Instructions to follow:
Where a line of the data below has the string "direction", copy that line.

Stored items
□ □ □ □ □
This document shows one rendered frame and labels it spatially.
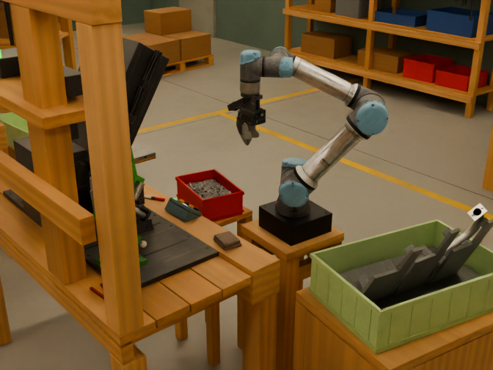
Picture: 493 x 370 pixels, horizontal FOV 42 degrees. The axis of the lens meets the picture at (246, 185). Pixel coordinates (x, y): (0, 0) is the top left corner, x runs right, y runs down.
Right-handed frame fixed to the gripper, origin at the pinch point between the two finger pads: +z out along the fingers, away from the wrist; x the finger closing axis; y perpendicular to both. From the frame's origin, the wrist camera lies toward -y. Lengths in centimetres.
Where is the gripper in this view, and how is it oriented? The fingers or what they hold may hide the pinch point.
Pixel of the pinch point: (246, 141)
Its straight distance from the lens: 248.1
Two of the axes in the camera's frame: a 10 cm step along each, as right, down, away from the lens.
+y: 6.5, 3.1, -6.9
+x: 7.6, -2.6, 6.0
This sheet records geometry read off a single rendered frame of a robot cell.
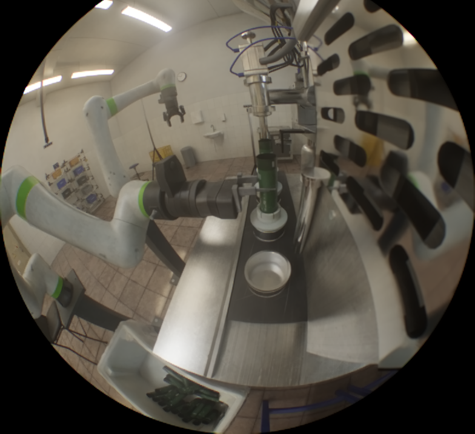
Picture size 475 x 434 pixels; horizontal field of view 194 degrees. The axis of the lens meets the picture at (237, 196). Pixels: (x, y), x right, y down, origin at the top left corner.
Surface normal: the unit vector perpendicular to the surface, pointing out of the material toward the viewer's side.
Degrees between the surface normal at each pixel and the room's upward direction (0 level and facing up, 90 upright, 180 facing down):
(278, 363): 0
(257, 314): 0
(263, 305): 0
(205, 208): 90
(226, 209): 90
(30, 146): 90
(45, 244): 90
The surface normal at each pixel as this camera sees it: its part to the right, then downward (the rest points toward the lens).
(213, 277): -0.15, -0.82
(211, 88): -0.17, 0.57
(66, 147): 0.97, -0.03
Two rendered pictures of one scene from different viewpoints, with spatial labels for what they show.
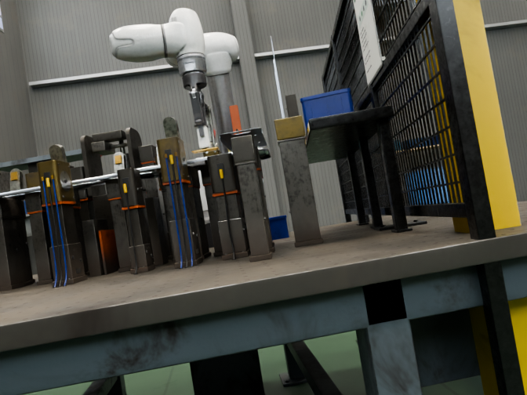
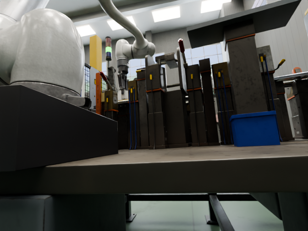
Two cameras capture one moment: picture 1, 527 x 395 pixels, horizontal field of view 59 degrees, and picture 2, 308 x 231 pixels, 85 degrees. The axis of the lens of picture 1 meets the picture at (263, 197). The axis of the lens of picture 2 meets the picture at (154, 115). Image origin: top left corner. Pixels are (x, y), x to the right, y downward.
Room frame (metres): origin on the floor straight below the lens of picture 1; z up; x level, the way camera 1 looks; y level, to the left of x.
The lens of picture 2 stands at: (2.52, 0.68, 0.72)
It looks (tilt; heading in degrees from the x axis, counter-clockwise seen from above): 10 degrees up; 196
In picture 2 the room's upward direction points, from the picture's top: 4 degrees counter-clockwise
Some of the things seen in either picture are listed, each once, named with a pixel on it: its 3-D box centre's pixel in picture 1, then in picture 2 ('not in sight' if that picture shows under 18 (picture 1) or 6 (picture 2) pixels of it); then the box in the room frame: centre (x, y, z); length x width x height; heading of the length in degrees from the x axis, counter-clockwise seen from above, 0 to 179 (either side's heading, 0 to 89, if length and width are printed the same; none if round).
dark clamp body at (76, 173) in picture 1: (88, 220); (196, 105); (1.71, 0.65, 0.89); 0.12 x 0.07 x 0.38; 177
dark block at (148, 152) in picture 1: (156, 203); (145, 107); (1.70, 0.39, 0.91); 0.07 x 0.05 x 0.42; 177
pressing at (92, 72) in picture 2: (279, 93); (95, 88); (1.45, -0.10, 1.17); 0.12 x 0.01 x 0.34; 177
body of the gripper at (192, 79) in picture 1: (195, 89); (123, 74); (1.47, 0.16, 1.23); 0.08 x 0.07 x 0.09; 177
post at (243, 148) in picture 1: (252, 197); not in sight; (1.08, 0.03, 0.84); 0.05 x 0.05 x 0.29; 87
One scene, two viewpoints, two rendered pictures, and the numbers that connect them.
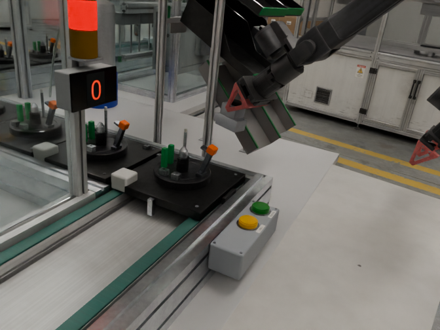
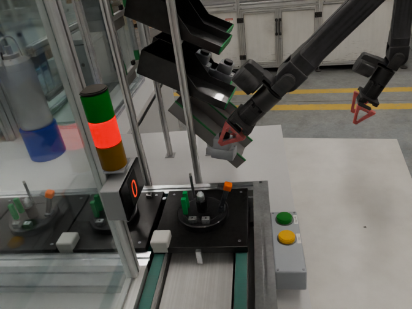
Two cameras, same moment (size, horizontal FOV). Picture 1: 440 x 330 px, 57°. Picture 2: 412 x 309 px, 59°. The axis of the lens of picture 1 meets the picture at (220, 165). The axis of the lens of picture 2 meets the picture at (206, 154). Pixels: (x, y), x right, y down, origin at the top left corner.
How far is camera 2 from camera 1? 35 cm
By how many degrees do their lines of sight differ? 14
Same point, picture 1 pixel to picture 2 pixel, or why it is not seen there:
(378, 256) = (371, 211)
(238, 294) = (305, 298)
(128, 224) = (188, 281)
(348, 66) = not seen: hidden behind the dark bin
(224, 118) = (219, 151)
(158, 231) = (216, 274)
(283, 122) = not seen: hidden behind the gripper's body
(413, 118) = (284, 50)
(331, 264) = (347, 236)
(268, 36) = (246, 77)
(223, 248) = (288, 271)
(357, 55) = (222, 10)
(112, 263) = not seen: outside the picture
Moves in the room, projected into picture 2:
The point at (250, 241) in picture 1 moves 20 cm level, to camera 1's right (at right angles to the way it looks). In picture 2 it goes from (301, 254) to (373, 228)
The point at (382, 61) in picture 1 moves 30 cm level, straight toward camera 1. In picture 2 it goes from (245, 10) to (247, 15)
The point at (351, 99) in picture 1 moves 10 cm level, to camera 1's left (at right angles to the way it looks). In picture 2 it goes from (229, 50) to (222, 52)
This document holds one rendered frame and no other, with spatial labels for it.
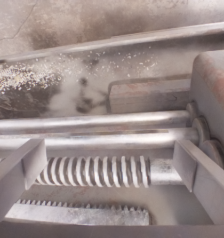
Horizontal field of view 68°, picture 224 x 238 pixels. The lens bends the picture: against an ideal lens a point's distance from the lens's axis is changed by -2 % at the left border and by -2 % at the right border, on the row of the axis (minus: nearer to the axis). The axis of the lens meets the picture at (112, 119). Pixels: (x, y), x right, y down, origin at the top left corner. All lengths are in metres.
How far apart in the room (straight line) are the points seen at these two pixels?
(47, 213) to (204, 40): 0.48
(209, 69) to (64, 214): 0.29
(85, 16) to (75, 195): 0.75
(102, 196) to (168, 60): 0.36
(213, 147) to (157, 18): 0.71
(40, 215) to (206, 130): 0.27
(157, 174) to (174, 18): 0.74
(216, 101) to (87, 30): 0.75
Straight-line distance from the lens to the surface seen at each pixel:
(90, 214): 0.28
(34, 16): 0.98
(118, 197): 0.31
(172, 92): 0.45
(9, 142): 0.35
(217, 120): 0.23
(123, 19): 0.86
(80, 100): 0.56
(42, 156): 0.17
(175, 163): 0.17
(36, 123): 0.37
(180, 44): 0.48
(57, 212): 0.30
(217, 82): 0.24
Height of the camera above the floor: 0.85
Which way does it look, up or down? 51 degrees down
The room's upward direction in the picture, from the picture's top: 169 degrees counter-clockwise
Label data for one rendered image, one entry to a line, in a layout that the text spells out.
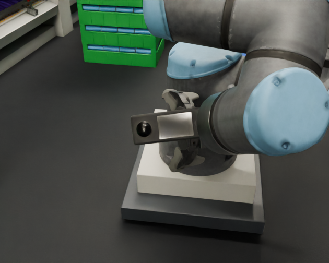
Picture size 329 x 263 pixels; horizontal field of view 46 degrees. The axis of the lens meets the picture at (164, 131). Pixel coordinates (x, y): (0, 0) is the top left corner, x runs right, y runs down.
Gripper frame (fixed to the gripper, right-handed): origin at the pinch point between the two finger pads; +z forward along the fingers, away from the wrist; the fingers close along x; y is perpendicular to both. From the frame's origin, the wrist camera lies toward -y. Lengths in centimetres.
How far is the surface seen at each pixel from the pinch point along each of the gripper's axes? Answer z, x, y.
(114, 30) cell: 76, 43, 10
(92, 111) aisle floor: 59, 10, -4
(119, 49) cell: 80, 36, 12
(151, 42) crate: 71, 36, 23
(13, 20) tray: 91, 51, -27
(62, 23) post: 111, 56, -6
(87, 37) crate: 82, 42, 0
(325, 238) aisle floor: 1.6, -27.0, 36.4
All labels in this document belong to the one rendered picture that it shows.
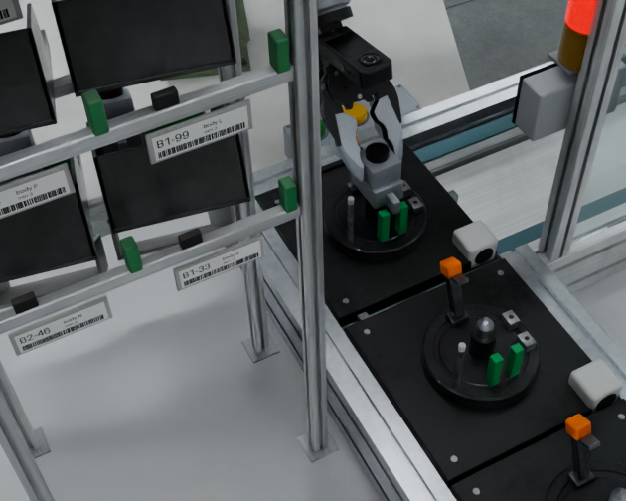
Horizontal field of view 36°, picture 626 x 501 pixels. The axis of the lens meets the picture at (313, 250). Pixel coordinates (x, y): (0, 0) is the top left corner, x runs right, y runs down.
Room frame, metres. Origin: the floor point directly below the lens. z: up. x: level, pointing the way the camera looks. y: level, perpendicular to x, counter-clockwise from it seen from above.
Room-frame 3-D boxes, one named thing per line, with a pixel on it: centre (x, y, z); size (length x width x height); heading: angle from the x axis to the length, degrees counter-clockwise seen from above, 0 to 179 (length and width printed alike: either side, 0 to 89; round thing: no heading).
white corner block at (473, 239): (0.85, -0.22, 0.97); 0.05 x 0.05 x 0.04; 26
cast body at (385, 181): (0.89, -0.09, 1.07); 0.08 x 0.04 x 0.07; 26
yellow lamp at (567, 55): (0.87, -0.31, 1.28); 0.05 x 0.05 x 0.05
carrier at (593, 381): (0.67, -0.20, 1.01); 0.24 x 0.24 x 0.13; 26
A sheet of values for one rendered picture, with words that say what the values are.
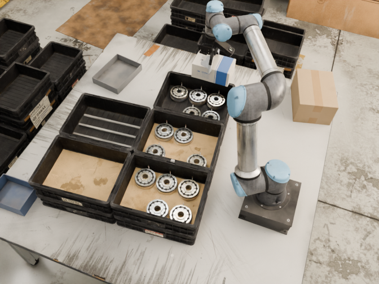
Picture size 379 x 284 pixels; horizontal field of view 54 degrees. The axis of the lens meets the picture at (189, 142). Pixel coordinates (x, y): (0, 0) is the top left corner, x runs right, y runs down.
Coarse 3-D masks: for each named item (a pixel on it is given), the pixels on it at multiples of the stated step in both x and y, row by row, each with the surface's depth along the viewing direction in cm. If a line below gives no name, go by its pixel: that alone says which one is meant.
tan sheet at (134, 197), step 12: (132, 180) 182; (156, 180) 182; (180, 180) 182; (132, 192) 178; (144, 192) 178; (156, 192) 178; (120, 204) 174; (132, 204) 174; (144, 204) 174; (168, 204) 175; (180, 204) 175; (192, 204) 175; (168, 216) 171; (180, 216) 171; (192, 216) 171
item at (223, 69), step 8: (200, 56) 191; (216, 56) 191; (224, 56) 191; (192, 64) 188; (200, 64) 187; (216, 64) 188; (224, 64) 188; (232, 64) 188; (192, 72) 192; (200, 72) 190; (216, 72) 186; (224, 72) 184; (232, 72) 193; (208, 80) 192; (216, 80) 190; (224, 80) 188
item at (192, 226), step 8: (160, 160) 177; (128, 168) 175; (192, 168) 175; (200, 168) 175; (208, 176) 172; (120, 184) 169; (208, 184) 172; (112, 200) 164; (200, 200) 165; (120, 208) 162; (200, 208) 163; (144, 216) 162; (152, 216) 160; (160, 216) 160; (176, 224) 159; (184, 224) 158; (192, 224) 158
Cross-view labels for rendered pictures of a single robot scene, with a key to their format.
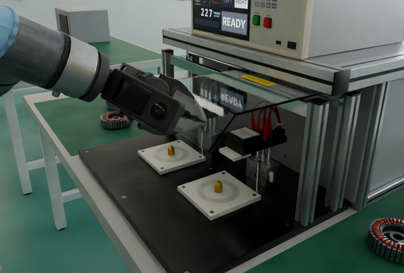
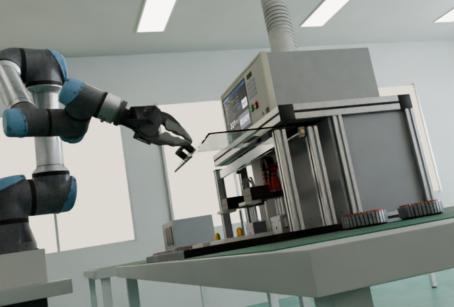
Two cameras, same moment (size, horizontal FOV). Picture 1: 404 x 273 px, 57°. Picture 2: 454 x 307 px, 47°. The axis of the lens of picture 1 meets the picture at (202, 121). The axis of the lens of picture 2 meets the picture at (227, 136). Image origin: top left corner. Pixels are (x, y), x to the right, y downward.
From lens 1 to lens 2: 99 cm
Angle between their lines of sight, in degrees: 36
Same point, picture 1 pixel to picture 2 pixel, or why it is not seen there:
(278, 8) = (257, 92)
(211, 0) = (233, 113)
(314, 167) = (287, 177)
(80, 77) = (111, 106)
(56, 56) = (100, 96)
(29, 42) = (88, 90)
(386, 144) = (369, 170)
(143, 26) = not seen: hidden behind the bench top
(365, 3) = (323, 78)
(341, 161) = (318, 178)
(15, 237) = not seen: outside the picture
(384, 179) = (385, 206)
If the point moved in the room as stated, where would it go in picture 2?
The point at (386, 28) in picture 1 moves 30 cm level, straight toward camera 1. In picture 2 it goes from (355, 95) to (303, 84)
□ □ □ □ □
Reply to the task:
Degrees between the surface normal at each pixel and the room's upward direction (0 level and facing up, 90 upright, 180 facing down):
In picture 2 the room's upward direction points, from the picture's top: 4 degrees counter-clockwise
The room's upward direction in the picture, from the picture's top: 169 degrees counter-clockwise
Coarse 3-D masks: for each named item (a pixel on it is given), the pixels on it at multiples of the stated step in both x and y, row by row, each with the surface's depth along the viewing direction in cm. If a line below gives no name, go by its pixel: that alone says which one is meant.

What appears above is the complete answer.